=== WHAT THIS TASK INVOLVES ===
Down to the last line, set down the listing below exactly, apart from its pictures.

=== DATA SECTION ===
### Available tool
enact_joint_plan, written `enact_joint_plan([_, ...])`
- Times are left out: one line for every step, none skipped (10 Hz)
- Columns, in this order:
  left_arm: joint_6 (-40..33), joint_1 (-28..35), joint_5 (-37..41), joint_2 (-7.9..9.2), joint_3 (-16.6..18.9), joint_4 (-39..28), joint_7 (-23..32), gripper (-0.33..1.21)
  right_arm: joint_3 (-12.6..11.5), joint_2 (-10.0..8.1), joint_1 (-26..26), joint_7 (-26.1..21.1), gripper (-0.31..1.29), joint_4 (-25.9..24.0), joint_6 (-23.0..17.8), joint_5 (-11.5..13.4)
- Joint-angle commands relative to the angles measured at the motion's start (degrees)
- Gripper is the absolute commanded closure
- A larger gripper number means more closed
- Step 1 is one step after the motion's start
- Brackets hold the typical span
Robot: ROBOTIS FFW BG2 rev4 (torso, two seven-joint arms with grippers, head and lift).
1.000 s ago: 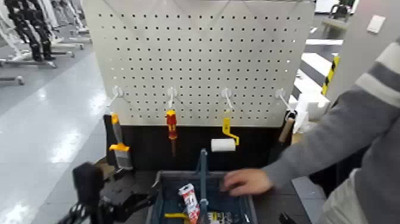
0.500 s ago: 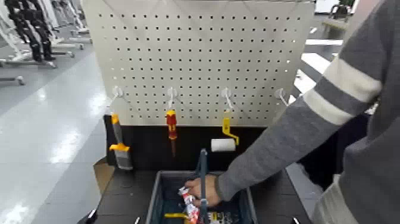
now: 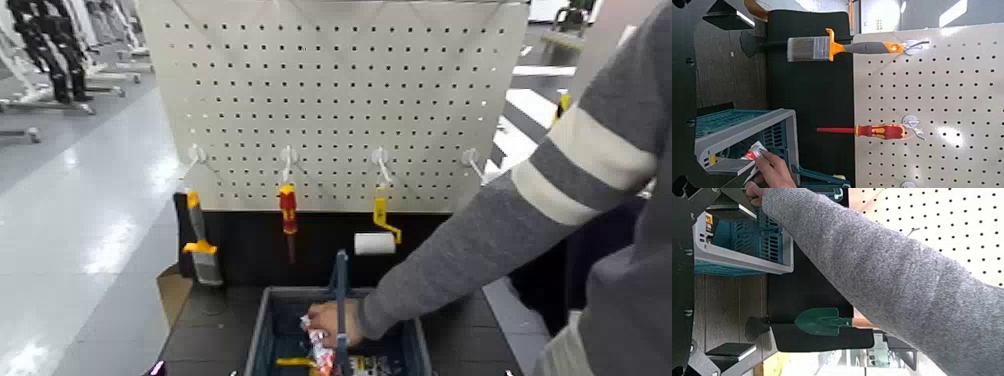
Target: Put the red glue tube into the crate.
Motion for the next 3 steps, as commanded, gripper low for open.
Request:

=== TASK RESULT ===
### Available tool
enact_joint_plan, written `enact_joint_plan([_, ...])`
- Times are left out: one line for every step, none skipped (10 Hz)
- Columns, in this order:
  left_arm: joint_6 (-40..33), joint_1 (-28..35), joint_5 (-37..41), joint_2 (-7.9..9.2), joint_3 (-16.6..18.9), joint_4 (-39..28), joint_7 (-23..32), gripper (-0.33..1.21)
  right_arm: joint_3 (-12.6..11.5), joint_2 (-10.0..8.1), joint_1 (-26..26), joint_7 (-26.1..21.1), gripper (-0.31..1.29), joint_4 (-25.9..24.0), joint_6 (-23.0..17.8), joint_5 (-11.5..13.4)
- Joint-angle commands relative to the angles measured at the motion's start (degrees)
- Gripper is the absolute commanded closure
- A larger gripper number means more closed
- Step 1 is one step after the motion's start
- Brackets hold the typical span
Robot: ROBOTIS FFW BG2 rev4 (torso, two seven-joint arms with grippers, head and lift).
1.000 s ago: 
0.500 s ago: 
now: 
Target: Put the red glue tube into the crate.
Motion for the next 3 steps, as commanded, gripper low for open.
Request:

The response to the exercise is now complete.